Task item: Reproduce the listing in full, exactly as written, but without images.

Provided material:
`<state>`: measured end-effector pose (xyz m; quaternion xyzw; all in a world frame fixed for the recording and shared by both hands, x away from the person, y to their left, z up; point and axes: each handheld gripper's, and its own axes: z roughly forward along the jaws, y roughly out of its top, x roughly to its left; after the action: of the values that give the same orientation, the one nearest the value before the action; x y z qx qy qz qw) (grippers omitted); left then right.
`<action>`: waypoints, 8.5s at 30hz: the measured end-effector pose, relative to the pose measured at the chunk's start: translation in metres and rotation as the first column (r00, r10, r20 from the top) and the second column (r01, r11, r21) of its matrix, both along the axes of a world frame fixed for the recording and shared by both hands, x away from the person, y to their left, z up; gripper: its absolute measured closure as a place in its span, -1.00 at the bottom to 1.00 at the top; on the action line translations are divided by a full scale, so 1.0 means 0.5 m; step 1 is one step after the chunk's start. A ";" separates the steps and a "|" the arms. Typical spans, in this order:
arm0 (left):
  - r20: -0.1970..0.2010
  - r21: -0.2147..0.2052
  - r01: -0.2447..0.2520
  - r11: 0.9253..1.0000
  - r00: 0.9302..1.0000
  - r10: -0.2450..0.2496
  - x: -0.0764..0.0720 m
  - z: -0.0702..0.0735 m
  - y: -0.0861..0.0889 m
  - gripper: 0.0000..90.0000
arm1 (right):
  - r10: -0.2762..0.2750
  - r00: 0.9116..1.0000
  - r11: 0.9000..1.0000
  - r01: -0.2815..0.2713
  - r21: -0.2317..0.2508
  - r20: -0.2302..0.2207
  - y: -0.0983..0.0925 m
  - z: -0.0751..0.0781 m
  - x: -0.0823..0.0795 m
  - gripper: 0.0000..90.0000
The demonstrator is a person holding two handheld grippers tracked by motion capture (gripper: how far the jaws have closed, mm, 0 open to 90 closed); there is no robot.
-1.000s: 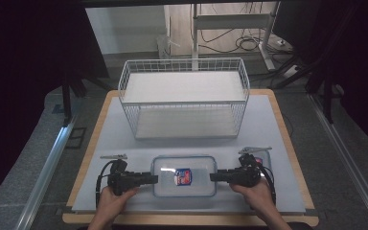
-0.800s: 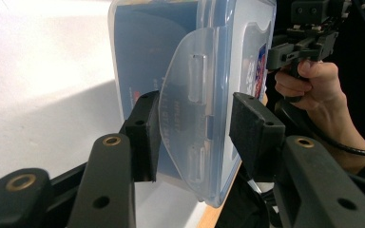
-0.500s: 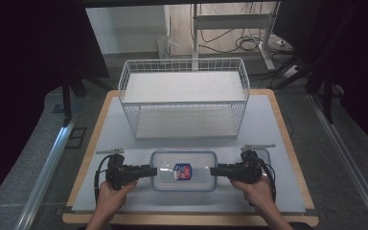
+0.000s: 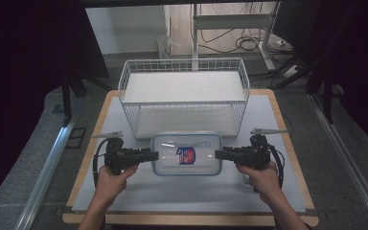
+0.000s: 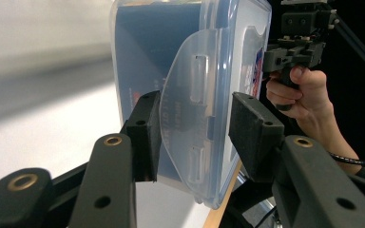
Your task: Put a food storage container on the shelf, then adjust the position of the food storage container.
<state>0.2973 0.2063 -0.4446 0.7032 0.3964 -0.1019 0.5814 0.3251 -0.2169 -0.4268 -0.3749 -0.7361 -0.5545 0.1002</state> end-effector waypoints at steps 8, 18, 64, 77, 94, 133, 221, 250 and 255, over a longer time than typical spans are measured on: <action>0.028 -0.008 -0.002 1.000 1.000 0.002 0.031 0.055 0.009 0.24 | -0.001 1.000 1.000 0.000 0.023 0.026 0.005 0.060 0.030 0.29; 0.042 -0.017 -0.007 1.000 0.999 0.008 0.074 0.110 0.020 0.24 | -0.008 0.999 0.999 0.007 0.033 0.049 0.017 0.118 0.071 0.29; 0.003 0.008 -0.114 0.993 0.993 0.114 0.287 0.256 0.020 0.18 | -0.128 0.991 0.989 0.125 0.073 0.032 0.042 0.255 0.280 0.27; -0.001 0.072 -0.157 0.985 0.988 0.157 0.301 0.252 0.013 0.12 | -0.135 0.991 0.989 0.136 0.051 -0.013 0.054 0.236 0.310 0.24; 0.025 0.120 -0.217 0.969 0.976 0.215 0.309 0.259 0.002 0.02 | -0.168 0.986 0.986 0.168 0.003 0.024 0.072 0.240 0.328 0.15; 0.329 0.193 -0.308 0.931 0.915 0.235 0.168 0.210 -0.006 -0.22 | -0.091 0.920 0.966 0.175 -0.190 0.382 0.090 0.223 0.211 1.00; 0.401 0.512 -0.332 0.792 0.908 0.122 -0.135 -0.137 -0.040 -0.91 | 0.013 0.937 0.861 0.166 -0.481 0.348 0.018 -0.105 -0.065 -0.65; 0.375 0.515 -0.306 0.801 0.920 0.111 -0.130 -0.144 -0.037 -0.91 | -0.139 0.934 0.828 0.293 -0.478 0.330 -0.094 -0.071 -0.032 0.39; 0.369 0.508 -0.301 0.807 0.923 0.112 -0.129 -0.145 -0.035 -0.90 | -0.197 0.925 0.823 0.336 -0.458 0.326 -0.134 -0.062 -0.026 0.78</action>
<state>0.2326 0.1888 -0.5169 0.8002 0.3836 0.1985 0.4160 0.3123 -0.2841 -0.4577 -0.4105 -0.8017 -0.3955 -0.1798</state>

Expected answer:
`<state>`: measured end-effector pose (xyz m; quaternion xyzw; all in a world frame fixed for the recording and shared by both hands, x away from the person, y to their left, z up; point and axes: each handheld gripper's, and its own axes: z roughly forward along the jaws, y roughly out of its top, x roughly to its left; after the action: of the values that give the same orientation, the one nearest the value before the action; x y z qx qy qz qw) (grippers omitted); left then right.
`<action>`: waypoints, 8.5s at 30hz: the measured end-effector pose, relative to the pose measured at the chunk's start: translation in metres and rotation as the first column (r00, r10, r20 from the top) and the second column (r01, r11, r21) of its matrix, both along the axes of a world frame fixed for the recording and shared by both hands, x away from the person, y to their left, z up; gripper: its absolute measured closure as a place in its span, -1.00 at the bottom to 1.00 at the top; on the action line translations are divided by a full scale, so 1.0 means 0.5 m; step 1 is one step after the chunk's start. A ";" separates the steps and a "|" the arms. Typical spans, in this order:
arm0 (left):
  - r20: -0.1970..0.2010
  - r21: -0.2147..0.2052
  - r01: -0.2447..0.2520
  - r11: 0.9253..1.0000
  - r00: 0.9302..1.0000
  - r10: -0.2450..0.2496
  - x: -0.0764..0.0720 m
  - z: -0.0702..0.0735 m
  - y: -0.0861..0.0889 m
  - gripper: 0.0000..90.0000
arm1 (right):
  - r10: -0.2762..0.2750
  - r00: 0.9116..1.0000
  - r11: 0.9000..1.0000
  - r01: -0.2815..0.2713
  - r21: -0.2317..0.2508
  - r20: -0.2302..0.2207
  - y: -0.0983..0.0925 m
  - z: -0.0751..0.0781 m
  - x: -0.0823..0.0795 m
  - gripper: 0.0000..90.0000
The demonstrator is a person holding two handheld grippers tracked by motion capture (gripper: how far the jaws have closed, mm, 0 open to 90 closed); there is no robot.
-1.000s: 
-0.800s: 
-0.500s: 
+0.000s: 
+0.000s: 
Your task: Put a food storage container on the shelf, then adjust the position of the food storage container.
<state>0.2973 0.2063 -0.4446 0.7032 0.3964 -0.1019 0.5814 0.3251 -0.2169 -0.4268 -0.3749 -0.7361 -0.5545 0.1002</state> end-effector waypoints at steps 8, 18, 64, 77, 94, 133, 221, 250 and 255, over a longer time than typical spans are measured on: <action>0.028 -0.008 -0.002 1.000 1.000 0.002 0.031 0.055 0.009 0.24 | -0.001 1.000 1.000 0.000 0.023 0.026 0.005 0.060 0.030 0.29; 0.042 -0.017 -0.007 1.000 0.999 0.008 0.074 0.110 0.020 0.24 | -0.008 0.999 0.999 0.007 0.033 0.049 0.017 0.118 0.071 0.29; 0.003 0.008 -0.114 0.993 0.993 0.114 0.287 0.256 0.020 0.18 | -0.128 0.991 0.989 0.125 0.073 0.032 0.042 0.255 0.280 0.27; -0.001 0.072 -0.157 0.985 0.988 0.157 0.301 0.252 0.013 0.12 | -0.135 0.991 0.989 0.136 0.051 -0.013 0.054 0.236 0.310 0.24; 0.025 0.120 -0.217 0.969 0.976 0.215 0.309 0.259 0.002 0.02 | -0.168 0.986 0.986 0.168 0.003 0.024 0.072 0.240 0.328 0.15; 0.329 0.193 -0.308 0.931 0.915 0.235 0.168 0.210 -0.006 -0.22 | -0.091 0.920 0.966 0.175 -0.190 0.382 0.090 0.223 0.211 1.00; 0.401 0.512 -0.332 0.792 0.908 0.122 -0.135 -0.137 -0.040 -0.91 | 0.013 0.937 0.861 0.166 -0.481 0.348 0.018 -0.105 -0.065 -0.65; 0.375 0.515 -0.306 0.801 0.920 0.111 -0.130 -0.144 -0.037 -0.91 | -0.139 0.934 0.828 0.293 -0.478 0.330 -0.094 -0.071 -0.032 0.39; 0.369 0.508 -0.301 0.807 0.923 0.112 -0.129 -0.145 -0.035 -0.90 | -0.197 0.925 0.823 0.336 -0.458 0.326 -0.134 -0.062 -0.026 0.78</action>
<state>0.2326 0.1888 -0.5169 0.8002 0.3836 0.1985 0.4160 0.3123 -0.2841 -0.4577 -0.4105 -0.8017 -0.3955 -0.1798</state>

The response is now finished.